- Opening Delimiter -
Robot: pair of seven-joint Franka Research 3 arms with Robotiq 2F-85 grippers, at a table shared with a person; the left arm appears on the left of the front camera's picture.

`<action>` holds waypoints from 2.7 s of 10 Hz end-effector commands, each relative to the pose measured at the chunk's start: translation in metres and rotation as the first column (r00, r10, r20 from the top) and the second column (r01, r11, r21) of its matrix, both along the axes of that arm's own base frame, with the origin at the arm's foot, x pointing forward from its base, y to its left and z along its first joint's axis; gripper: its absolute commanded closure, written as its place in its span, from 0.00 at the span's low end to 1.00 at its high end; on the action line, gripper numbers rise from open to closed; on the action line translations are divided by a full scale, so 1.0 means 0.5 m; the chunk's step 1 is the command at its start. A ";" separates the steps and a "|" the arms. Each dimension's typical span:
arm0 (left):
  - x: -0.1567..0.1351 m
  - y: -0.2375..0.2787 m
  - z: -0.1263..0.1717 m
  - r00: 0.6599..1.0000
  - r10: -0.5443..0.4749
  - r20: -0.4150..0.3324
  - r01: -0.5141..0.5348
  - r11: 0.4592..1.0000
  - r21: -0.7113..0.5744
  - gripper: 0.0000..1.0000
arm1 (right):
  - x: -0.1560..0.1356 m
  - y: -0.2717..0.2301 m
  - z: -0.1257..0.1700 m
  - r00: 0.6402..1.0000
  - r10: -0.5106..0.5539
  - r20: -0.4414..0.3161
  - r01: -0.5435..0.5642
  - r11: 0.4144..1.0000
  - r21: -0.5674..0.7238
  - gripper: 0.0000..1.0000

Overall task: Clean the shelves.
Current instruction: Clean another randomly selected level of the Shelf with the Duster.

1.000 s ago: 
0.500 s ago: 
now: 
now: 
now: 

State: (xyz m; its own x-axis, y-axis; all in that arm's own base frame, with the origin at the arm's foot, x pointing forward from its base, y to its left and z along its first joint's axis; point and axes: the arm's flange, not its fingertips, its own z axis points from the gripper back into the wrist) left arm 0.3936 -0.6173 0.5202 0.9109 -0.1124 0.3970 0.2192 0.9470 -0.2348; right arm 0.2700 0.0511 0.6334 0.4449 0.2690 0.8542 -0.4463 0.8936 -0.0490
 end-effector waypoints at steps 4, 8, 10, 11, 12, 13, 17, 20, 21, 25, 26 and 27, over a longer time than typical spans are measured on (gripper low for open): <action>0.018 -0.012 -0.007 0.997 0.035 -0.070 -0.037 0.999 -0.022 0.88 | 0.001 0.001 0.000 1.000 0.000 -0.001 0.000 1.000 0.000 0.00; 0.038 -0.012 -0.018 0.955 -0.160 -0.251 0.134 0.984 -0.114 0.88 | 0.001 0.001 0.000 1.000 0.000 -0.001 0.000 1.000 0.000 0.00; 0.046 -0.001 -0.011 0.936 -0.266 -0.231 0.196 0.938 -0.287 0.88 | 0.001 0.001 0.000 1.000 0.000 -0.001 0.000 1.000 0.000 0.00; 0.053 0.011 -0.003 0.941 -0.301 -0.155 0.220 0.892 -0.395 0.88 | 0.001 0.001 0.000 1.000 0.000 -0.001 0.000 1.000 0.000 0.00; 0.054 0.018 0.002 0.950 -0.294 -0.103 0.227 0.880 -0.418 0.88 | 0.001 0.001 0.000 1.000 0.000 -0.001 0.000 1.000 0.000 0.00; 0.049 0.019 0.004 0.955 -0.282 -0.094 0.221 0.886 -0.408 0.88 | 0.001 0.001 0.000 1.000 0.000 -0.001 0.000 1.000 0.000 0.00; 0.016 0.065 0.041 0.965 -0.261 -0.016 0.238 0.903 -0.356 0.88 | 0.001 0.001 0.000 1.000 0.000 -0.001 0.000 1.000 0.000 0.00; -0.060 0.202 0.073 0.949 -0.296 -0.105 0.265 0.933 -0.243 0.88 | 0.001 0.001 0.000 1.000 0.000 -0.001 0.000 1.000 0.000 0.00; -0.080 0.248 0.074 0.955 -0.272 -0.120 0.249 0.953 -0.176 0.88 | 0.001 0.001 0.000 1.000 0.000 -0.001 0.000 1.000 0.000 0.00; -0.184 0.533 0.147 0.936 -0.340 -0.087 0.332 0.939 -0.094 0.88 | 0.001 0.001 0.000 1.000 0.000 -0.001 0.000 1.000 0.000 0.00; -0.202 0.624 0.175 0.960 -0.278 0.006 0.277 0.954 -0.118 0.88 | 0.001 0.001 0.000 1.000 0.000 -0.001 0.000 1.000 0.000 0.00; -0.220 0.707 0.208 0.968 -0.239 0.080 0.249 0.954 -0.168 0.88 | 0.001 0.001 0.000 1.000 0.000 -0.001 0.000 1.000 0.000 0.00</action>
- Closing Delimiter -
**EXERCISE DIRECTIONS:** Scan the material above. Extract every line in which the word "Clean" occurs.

**TASK ANSWER:**
Overall task: Clean the shelves.
Current instruction: Clean another randomly selected level of the Shelf with the Duster.

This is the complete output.